Article 56 et seq. of the EC Treaty: all restrictions on the movement of capital between Member States and between Member States and third countries are prohibited (Article 56). Article 57(2) provides that the Council may, acting by a qualified majority on a proposal from the Commission, adopt measures on the movement of capital to or from third countries involving direct investment - including investment in real estate - establishment, the provision of financial services or the admission of securities to capital markets. Article 58 provides that the restrictions on the movement of capital are without prejudice to the right of Member States to take all requisite measures to prevent infringements of national law and regulations, in particular in the field of taxation and the prudential supervision of financial institutions, or to lay down procedures for the declaration of capital movements for purposes of administrative or statistical information, or to take measures which are justified on grounds of public policy or public security (Article 58(1)b). Article 58(3) provides that the measures and procedures concerned may not constitute a means of arbitrary discrimination or a disguised restriction on the free movement of capital and payments.

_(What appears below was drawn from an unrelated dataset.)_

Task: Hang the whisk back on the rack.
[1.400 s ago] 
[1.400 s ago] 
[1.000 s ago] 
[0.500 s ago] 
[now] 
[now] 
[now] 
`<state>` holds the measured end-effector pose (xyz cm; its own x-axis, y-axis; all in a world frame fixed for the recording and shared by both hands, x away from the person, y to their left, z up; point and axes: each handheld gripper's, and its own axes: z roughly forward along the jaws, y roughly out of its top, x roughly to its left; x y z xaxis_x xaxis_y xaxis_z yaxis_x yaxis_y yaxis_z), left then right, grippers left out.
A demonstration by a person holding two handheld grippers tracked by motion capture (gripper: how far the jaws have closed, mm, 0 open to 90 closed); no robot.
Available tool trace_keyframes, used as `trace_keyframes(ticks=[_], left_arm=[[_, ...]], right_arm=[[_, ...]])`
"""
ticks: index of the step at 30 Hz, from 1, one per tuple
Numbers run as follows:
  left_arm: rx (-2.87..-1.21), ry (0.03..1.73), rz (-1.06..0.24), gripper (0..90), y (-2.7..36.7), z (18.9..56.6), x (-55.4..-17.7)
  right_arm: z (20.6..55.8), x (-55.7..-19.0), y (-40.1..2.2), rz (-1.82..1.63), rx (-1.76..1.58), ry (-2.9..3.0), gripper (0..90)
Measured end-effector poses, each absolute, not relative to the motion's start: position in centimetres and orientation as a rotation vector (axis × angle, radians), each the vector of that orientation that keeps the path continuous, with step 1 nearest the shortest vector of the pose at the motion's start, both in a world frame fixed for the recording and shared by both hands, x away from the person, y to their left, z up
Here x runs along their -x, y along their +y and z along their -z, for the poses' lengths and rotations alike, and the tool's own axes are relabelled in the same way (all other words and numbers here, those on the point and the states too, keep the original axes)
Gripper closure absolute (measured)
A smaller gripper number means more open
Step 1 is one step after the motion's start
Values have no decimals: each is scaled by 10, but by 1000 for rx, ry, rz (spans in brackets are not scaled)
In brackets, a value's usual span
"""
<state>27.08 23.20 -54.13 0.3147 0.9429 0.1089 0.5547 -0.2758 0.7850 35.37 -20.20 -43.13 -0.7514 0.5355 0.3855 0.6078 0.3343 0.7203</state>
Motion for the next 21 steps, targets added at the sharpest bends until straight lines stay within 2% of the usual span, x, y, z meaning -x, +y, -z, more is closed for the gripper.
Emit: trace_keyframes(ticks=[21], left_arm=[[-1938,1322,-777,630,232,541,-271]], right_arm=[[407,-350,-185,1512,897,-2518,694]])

Articles 56 et seq. could constitute a legal basis under the first pillar but would exclude codecision.

Having explored the possibilities under the first pillar, one should look at those under the third pillar.

Article 30 of the Treaty on European Union provides for common action of the Member States in the field of police cooperation. This action includes operational cooperation between the competent authorities, including the police, customs and other specialised law enforcement services of the Member States in relation to the prevention, detection and investigation of criminal offences (Article 30(1)a), and the collection, storage, processing, analysis and exchange of relevant information, including information held by law enforcement services on reports on suspicious financial transactions, in particular through Europol, subject to appropriate provisions on the protection of personal data (Article 30 (1)b).

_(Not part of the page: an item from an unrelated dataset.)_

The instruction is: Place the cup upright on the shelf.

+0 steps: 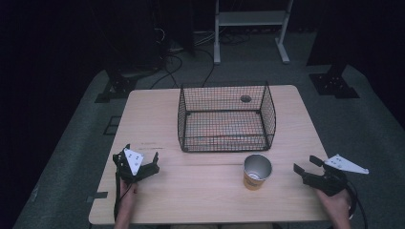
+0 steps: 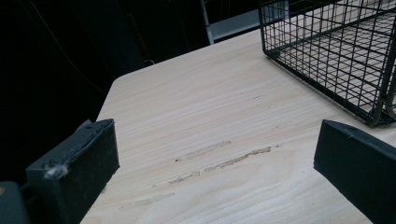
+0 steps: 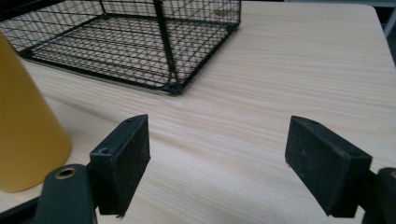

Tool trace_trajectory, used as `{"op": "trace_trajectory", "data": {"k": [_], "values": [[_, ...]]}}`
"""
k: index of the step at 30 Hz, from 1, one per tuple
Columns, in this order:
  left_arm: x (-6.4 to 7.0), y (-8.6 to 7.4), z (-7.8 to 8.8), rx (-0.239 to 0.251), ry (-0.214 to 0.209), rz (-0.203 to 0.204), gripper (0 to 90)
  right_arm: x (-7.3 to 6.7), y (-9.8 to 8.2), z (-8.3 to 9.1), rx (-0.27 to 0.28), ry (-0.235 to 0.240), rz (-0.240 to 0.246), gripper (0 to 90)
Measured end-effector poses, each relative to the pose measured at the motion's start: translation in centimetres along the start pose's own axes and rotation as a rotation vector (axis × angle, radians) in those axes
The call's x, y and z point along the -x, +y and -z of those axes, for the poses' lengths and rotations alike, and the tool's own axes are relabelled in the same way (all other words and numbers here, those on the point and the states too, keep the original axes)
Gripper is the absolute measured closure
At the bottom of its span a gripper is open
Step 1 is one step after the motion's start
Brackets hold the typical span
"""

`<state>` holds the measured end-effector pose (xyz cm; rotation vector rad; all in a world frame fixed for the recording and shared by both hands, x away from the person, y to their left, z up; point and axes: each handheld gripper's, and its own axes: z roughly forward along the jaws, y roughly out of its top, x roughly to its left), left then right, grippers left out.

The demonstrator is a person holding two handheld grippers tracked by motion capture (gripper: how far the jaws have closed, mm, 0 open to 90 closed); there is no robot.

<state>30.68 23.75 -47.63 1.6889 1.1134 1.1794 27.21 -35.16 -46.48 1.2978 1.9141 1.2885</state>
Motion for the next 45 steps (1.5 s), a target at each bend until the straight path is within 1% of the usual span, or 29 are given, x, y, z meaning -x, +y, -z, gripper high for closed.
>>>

In view of the above, having considered the legal implications of the issues at stake and the legal arguments put forward by Parliament's Legal Service, at its meeting of 20 February 2003 the Committee on Legal Affairs and the Internal Market decided unanimously(7) that it would not be appropriate to take Article 95 of the EC Treaty as an additional legal basis.

Yours sincerely,

Willi Rothley

First vice-chairman

(1)Article 1(1) of the proposal for a regulation
(2)Article 1(2) and annex to the proposal
(3)Article 5 of the proposal for a regulation
(4)Article 3 of the proposal for a regulation
(5)Judgment of 4 October 1991, Parliament v Council, Case C-70/88, ECR 1991, p. I-4529.
(6)Judgment of 11 June 1991, Commission v Council, Case C-300/89, ECR 1991, p. I-2867
(7)The following were present for the vote: Willi Rothley, vice-chairman and acting chairman; Marie-Françoise Garaud, draftsman; Paolo Bartolozzi, Michel J.M. Dary, Bert Doorn, Janelly Fourtou, Fiorella Ghilardotti, José María Gil-Robles Gil-Delgado, Malcolm Harbour, The Lord Inglewood, Piia-Noora Kauppi, Carlos Lage, Kurt Lechner, Klaus-Heiner Lehne, Neil MacCormick, Arlene McCarthy, Manuel Medina Ortega, Marcelino Oreja Arburúa, Carlos Ripoll y Martínez de Bedoya, Anne-Marie Schaffner, Ioannis Souladakis, Marianne L.P. Thyssen, Diana Wallis and Stefano Zappalà.